By focusing on US stock prices, the “doomsday scenario” ignores the various ways in the which the US dollar acts as the primary currency for the global economy and US government securities serve as the pre-eminent global safe asset for international investors and official reserves. This latter role of the US dollar reached a peak during the global financial crisis, even when US financial markets were at the epicentre of the crisis, as foreign investors massively shifted funds into US government securities as a safe haven from financial market turmoil.
In defending the “doomsday scenario”, Ms Foroohar also ignores the prominent role of the US dollar as the major currency for the denomination of international trade and the valuation of international debt securities. These roles are reinforced by the fact that the dollar remains the dominant currency used in global foreign exchange transactions.

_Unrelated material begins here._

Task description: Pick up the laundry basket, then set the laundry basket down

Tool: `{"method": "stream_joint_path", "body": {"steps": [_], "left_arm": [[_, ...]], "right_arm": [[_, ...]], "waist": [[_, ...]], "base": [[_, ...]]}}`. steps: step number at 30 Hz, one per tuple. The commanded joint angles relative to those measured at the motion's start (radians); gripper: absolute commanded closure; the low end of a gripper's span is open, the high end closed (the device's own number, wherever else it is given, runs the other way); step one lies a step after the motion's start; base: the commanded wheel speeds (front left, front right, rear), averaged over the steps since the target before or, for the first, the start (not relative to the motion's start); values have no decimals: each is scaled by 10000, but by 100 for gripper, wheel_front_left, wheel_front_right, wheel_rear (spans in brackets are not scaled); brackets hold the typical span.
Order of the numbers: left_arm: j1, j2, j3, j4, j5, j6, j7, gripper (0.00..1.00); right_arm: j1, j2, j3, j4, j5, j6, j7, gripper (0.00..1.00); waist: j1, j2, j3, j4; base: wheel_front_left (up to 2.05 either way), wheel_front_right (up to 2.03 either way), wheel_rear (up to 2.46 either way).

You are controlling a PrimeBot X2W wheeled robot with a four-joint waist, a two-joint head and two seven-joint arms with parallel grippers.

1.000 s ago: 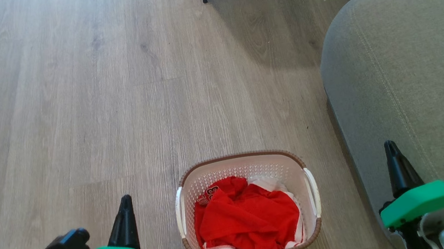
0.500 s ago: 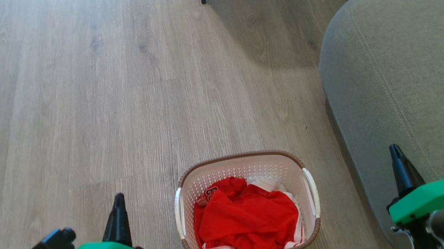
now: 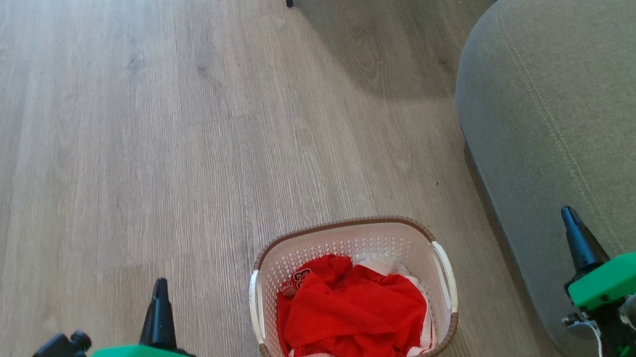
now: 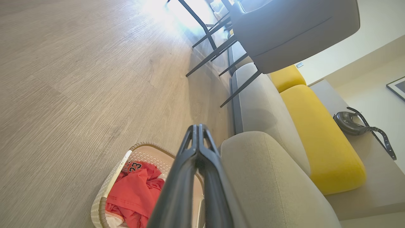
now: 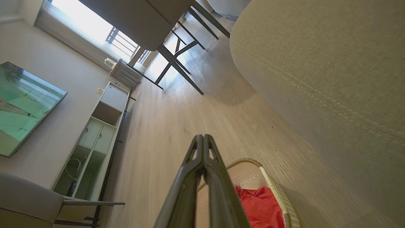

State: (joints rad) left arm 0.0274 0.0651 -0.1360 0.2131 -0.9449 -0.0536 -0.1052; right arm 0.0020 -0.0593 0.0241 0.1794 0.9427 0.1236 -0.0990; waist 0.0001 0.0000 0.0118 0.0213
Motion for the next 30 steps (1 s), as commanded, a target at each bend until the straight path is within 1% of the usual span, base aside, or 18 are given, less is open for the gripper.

Finally, the “doomsday scenario” envisages a near-term loss in the value of the US dollar against other major currencies, such as the euro and yen, as a further signal of its decline in the international monetary system. However, such a prediction ignores the fact that the dollar (in real terms) has been subject to recurring cycles of appreciation and depreciation since the end of the Bretton Woods era in the early 1970s, without diminishing its pre-eminent role in the international system.
As long as there are no major alternatives to the US dollar for the pricing of foreign trade and financial transactions and the US government maintains long-term fiscal sustainability, this role is likely to endure.